What is needed is an exact copy of the data below, pictures excluded.
◇ ◇ ◇ ◇
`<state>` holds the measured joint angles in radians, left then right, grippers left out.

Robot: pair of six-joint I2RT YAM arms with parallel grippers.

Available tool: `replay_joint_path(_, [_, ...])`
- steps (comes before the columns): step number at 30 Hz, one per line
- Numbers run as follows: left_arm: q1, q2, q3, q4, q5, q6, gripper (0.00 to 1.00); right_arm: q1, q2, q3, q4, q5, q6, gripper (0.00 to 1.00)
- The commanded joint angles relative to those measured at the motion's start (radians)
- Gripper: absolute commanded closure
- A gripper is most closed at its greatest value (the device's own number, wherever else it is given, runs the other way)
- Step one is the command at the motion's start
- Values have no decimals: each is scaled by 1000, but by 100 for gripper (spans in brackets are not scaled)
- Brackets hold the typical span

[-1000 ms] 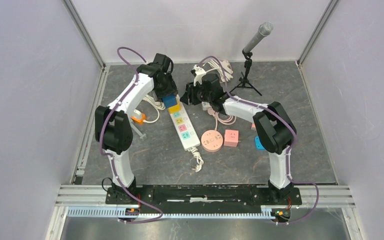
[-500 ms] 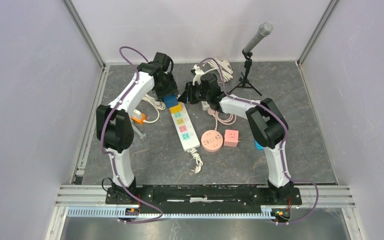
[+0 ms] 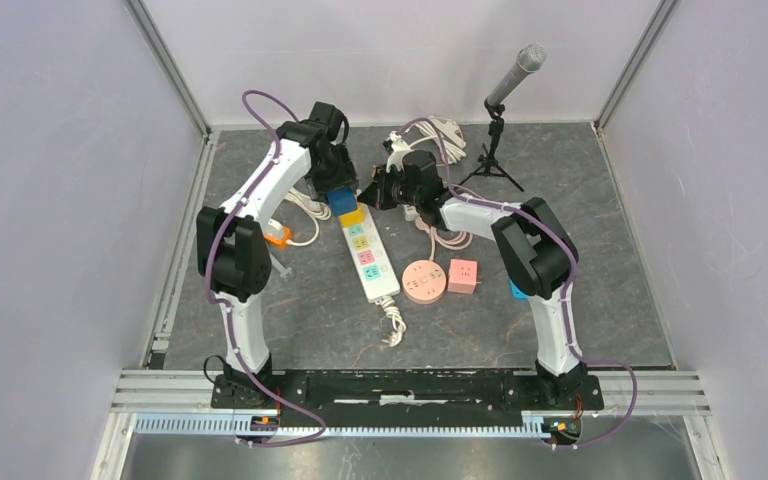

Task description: Pull the plug off the socket

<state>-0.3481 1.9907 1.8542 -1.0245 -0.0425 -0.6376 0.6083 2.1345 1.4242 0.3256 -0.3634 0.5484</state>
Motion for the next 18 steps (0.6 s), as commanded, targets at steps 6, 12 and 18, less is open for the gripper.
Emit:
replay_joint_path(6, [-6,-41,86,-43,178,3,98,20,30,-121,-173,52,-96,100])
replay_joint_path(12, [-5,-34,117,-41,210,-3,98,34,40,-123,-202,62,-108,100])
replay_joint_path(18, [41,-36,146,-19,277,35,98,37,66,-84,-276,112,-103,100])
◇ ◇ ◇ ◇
__Response to the exercise__
`<state>` holds the measured joint angles in radians, left then right, grippers left out.

Robot: pair of six-joint I2RT YAM arms with parallel grippers.

Available tool: `replay_joint_path(_, [_, ...])`
- steps (comes before the columns): step number at 30 Hz, one per line
- Numbers run as follows: left_arm: q1, q2, q3, q4, q5, q6, gripper (0.00 to 1.00); right_arm: q1, q2, q3, q4, q5, q6, gripper (0.00 to 1.00)
- The commanded joint angles relative to those measured at the motion's start (radians)
- Gripper: absolute commanded closure
- A gripper is most closed at its greatest value (the device's own number, wherever else it is given, runs the other way)
- Step one is the command at the motion's start
- Values have no decimals: each is scaled by 1000, but by 100 for gripper (spans in brackets are not scaled)
- Brackets hold the typical span

[-1000 ms] 
[-500 ms] 
[+0 ms] 

Task description: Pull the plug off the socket

<state>-0.3481 1.9907 1.8542 -1.0245 -0.0425 -0.6376 0.6083 2.1345 1.4242 0.3256 -0.3634 0.5484</state>
Motion for the next 18 steps (0.6 s), as commanded, targets at steps 6, 12 and 18, less is open for the gripper.
Emit:
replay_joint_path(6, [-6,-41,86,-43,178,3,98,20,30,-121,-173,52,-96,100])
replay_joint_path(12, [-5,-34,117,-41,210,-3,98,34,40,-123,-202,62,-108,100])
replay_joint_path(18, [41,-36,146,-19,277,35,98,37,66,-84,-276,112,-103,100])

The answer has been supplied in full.